Liver gene therapy with intein-mediated F8 trans-splicing corrects mouse haemophilia A

Abstract

Liver gene therapy with adeno-associated viral (AAV) vectors is under clinical investigation for haemophilia A (HemA), the most common inherited X-linked bleeding disorder. Major limitations are the large size of the F8 transgene, which makes packaging in a single AAV vector a challenge, as well as the development of circulating anti-F8 antibodies which neutralise F8 activity. Taking advantage of split-intein-mediated protein trans-splicing, we divided the coding sequence of the large and highly secreted F8-N6 variant in two separate AAV-intein vectors whose co-administration to HemA mice results in the expression of therapeutic levels of F8 over time. This occurred without eliciting circulating anti-F8 antibodies unlike animals treated with the single oversized AAV-F8 vector under clinical development. Therefore, liver gene therapy with AAV-F8-N6 intein should be considered as a potential therapeutic strategy for HemA.

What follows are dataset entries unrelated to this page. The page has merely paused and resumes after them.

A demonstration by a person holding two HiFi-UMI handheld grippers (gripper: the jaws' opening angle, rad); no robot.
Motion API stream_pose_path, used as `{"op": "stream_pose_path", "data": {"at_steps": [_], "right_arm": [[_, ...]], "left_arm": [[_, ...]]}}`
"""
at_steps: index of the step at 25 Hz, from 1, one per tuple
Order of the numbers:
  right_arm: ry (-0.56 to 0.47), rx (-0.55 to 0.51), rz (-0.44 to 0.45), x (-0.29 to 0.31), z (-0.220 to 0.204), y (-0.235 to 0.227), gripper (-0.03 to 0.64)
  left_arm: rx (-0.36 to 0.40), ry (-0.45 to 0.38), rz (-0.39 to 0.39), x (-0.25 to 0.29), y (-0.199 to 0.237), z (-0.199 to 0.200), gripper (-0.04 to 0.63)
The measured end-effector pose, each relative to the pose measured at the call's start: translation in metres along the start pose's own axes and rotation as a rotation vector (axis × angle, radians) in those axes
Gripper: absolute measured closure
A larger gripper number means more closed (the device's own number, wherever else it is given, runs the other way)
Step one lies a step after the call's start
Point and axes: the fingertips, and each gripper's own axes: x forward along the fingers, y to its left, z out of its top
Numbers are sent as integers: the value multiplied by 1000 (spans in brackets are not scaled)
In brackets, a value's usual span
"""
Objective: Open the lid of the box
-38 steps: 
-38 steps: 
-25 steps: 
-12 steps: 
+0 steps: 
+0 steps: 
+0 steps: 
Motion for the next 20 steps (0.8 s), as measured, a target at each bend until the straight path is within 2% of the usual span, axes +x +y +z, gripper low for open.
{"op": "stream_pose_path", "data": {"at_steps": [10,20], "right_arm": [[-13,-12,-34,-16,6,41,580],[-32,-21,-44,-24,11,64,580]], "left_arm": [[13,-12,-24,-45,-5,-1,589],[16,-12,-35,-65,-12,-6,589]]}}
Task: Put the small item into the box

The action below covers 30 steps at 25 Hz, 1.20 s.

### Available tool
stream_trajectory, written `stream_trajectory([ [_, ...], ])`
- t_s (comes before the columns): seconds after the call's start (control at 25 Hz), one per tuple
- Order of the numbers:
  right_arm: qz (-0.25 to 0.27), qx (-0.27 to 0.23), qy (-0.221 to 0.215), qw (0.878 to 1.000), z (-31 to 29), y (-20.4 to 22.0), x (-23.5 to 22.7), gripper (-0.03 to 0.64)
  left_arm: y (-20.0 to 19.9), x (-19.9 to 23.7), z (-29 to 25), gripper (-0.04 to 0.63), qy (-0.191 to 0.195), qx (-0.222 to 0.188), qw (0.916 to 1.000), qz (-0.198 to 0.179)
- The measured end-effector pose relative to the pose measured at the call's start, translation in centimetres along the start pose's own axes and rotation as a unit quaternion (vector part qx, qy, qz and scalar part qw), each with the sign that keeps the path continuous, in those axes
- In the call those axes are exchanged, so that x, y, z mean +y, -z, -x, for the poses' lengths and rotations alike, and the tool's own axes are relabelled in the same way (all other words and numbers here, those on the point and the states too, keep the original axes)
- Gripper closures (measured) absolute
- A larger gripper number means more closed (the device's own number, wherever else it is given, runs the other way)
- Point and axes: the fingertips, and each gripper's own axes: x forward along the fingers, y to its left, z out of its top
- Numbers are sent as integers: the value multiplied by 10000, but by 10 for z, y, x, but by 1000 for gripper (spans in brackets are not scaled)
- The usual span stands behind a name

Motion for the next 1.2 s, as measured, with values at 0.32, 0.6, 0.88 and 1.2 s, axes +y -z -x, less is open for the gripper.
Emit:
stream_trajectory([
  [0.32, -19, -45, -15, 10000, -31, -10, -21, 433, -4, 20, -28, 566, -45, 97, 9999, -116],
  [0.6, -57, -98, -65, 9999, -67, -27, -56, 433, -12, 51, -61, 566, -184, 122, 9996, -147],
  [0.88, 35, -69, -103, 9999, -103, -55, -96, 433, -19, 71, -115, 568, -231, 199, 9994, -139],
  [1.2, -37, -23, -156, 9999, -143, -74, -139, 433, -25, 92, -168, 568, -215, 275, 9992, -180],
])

Keywords: AAV vectors; haemophilia A; liver gene therapy; protein trans-splicing.

Figure 1. Intein‐mediated protein trans‐splicing in liver

1. Schematic representation of the enhanced green fluorescent protein (eGFP) intein constructs and of the intein‐mediated protein trans‐splicing. ITR—inverted terminal repeats; Prom—promoter; 5’eGFP—5’eGFP coding sequence (CDS); n‐intein—N‐terminal of DnaE intein; star symbol—3xFlag tag; PolyA—short synthetic polyadenylation signal; c‐intein—C‐terminal of DnaE intein; 3’eGFP—3’ eGFP CDS.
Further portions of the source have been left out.